Possible Metal backend regression on Intel macOS: v1.16.4 plays grossly incorrectly with b18 weights, while OpenCL behaves normally

  ## Description

  I may have found a Metal-backend-specific regression on Intel macOS.

  Initially I was not sure whether this was caused by the Homebrew build/packaging specifically, or by KataGo itself on this backend/platform combination. However, after rebuilding the same Homebrew formula from source and reproducing the same issue, I now suspect a KataGo backend/runtime issue much more than a Homebrew packaging issue.

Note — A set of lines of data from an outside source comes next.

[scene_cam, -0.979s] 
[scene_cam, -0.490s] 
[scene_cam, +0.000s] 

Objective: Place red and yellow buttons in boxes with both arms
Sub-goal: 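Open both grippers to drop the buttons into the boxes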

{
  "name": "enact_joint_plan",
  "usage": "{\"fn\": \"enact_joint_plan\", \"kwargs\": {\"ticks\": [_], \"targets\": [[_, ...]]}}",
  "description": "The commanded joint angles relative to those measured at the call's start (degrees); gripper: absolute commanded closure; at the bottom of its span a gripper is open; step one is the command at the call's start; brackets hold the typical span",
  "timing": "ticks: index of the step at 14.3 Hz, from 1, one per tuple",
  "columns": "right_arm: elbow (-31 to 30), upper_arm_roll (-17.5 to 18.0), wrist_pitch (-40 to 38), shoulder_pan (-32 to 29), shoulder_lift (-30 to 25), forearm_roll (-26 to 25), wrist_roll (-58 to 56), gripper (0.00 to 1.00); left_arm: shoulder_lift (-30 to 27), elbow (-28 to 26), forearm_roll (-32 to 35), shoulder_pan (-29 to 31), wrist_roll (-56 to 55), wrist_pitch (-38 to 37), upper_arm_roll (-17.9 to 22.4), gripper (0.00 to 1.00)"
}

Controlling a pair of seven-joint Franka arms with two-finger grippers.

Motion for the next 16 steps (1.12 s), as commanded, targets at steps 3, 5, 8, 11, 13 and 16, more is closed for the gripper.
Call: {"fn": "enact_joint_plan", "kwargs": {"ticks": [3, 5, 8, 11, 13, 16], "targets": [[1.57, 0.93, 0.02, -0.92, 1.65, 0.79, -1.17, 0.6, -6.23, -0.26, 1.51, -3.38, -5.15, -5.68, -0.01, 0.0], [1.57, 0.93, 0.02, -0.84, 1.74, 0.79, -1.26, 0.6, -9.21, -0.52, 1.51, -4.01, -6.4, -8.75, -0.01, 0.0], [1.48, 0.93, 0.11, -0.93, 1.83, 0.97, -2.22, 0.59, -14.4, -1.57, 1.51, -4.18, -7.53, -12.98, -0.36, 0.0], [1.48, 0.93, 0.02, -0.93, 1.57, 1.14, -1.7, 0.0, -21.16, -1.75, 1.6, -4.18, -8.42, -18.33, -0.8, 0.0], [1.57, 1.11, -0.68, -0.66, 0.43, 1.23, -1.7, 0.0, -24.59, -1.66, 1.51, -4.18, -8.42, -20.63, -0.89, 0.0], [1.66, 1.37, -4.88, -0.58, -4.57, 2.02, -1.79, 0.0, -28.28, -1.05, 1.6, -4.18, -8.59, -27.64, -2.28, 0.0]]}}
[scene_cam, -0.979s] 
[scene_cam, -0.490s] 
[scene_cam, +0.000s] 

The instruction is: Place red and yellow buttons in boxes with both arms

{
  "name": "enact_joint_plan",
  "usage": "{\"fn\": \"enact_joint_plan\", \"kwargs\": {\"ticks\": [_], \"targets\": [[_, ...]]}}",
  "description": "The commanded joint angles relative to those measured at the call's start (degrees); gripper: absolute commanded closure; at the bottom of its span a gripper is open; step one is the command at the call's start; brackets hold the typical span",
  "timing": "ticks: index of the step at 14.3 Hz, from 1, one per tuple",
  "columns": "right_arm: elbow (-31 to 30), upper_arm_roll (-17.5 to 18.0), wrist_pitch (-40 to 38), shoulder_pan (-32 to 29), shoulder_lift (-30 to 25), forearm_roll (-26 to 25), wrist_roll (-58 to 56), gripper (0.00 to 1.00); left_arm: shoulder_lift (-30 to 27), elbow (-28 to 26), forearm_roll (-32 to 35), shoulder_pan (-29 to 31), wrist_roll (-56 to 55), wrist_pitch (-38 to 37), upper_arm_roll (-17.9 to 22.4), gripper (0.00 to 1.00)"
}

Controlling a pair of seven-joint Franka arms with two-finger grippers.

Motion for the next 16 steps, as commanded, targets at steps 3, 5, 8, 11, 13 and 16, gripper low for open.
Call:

  On the same Intel Mac, using the same model and broadly the same config:

  - a Homebrew-installed KataGo `v1.16.4` binary plays grossly incorrectly
  - rebuilding the Homebrew formula from source still shows the same issue
  - an OpenCL KataGo binary bundled with KaTrain behaves normally
  - the OpenCL binary is also about 3x faster than the failing binary on this machine

  This makes me suspect a Metal backend issue on Intel Mac, rather than a GUI integration problem.

  At the same time, this does not seem to affect every model equally on the same build. The problem appears most severe with the `b18` model, while smaller nets such as `b6` and other tested weights such as `b40c256` appear much more normal with the same Homebrew binary.

  ## What I observed

  With the failing binary, I saw behavior such as:

  - very low-level blunders
  - a move gets captured for no good reason
  - entire games where the bot appeared far weaker than expected
  - this happened with a strong `b18` net in positions where I would not expect such mistakes even at modest visits

  I tested with multiple GUI programs, including Sabaki, and saw the same kind of bad behavior.

  ## Why I think this is not just randomness / low visits

  I spent time checking this possibility first.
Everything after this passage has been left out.